Can we ask for the typical *nix text editors to disobey the POSIX standard of a text file next, so that I don't need to use hex editing to get trailing newlines off the end of files?
Can we ask for the typical *nix text editors to disobey the POSIX standard of a text file next, so that I don't need to use hex editing to get trailing newlines off the end of files?
I know it's just me but my worldview is that the world would be better if all editors had "insert final newline" behavior
I expect my editor to do what I say, not secretly(!) guess what I might have wanted, or will potentially want sometime in the future. Having to insert a newline while concatenating files is a chore, but a predictable annoyance. Having to hunt for mystery bytes, maybe less so.
What Unix program "throws a fit" when encountering a perfectly normal newline in the last line in a file?
What I ran into issues with was contemporary software that's shipped to Linux, such as Neo4j, which expects its license files to have no newline at the end of the file, and will actively refuse to start otherwise.

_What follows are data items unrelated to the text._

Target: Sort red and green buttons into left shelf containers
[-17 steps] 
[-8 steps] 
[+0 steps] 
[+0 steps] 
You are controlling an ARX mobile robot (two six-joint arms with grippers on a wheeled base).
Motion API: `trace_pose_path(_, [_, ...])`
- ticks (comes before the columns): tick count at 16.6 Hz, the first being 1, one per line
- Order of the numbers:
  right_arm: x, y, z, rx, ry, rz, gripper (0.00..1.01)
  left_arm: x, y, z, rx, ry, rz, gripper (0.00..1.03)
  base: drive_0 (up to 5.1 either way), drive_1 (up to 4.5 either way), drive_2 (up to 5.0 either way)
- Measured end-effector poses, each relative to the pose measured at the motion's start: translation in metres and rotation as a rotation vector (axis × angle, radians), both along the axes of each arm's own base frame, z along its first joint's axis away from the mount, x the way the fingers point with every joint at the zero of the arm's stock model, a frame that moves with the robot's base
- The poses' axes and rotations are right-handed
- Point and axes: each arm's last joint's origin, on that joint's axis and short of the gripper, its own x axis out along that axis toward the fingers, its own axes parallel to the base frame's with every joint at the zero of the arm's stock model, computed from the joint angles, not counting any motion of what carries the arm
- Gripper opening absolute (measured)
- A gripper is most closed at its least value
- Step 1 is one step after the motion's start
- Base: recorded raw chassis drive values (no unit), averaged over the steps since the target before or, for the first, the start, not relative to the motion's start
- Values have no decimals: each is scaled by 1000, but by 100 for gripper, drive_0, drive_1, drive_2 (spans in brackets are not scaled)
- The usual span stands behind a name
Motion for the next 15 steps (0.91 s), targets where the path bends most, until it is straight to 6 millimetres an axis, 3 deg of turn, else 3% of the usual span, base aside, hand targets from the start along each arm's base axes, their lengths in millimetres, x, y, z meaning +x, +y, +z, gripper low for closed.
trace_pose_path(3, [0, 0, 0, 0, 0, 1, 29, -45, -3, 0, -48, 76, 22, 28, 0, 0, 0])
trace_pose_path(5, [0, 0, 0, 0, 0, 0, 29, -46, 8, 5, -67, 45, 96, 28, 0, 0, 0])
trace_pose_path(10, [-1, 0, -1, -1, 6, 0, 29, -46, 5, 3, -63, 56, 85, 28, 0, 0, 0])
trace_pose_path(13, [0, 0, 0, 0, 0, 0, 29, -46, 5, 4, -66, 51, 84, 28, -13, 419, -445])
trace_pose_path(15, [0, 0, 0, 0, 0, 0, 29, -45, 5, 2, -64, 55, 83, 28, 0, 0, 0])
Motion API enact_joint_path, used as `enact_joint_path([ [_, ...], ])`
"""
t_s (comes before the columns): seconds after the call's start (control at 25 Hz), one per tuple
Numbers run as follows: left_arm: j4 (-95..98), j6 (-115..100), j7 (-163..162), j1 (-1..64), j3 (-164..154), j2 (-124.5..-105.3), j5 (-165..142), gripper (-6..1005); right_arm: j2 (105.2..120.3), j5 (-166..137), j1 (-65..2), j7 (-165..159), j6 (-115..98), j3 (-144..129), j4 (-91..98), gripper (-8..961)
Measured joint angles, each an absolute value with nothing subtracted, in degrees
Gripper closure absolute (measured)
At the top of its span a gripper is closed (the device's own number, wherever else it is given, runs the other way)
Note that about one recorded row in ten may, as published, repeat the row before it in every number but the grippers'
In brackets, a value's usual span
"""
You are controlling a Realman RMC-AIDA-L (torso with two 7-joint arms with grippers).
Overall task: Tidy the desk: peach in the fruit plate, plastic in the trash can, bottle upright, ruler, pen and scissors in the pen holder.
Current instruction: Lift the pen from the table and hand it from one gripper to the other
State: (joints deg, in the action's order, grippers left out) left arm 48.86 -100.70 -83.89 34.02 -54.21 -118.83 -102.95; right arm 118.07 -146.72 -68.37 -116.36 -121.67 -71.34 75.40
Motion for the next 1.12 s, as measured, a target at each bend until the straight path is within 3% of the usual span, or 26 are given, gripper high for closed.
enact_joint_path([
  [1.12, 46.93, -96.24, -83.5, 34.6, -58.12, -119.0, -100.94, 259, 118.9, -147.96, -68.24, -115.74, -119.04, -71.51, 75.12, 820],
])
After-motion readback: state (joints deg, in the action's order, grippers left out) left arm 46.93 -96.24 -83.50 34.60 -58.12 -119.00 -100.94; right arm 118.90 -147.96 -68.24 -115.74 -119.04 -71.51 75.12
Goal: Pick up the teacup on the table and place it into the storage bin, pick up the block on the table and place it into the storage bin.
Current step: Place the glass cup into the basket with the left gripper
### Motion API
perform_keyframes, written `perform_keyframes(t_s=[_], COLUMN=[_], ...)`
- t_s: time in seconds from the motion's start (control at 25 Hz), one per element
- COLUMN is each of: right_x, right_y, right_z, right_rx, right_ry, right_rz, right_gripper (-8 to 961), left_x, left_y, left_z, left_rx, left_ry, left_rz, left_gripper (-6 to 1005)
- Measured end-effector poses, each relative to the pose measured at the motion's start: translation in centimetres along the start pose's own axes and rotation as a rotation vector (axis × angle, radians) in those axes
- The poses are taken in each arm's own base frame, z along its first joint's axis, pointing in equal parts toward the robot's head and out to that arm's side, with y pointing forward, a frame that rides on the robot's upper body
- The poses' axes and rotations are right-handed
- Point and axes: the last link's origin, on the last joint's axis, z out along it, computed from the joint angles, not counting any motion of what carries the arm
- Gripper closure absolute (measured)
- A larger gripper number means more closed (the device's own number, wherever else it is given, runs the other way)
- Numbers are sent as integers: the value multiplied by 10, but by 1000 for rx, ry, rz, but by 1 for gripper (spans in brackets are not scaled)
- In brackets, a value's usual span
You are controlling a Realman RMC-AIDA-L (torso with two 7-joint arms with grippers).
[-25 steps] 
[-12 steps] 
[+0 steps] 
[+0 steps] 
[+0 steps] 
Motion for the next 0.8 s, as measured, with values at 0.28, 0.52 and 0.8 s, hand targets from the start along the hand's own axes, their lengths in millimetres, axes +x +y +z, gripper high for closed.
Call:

I have a feeling I'll now experience the "well that's that software's problem then" part of this debate. Just like how software not being able to handle CRLF / CR-only / LF-only, is always the problem - instead of text files being a joke, and platforms assuming things about them being the problem.
Please do consider that many software products will not change and they will still be actively used on production environments that you will never have interest about.
And it was pretty clear from the context of norir's comment that they were not talking about legacy software, they were talking about writing new projects/file formats that used newlines as a separator. Just because you want to shoehorn your legacy projects into this discussion doesn't mean that they fit.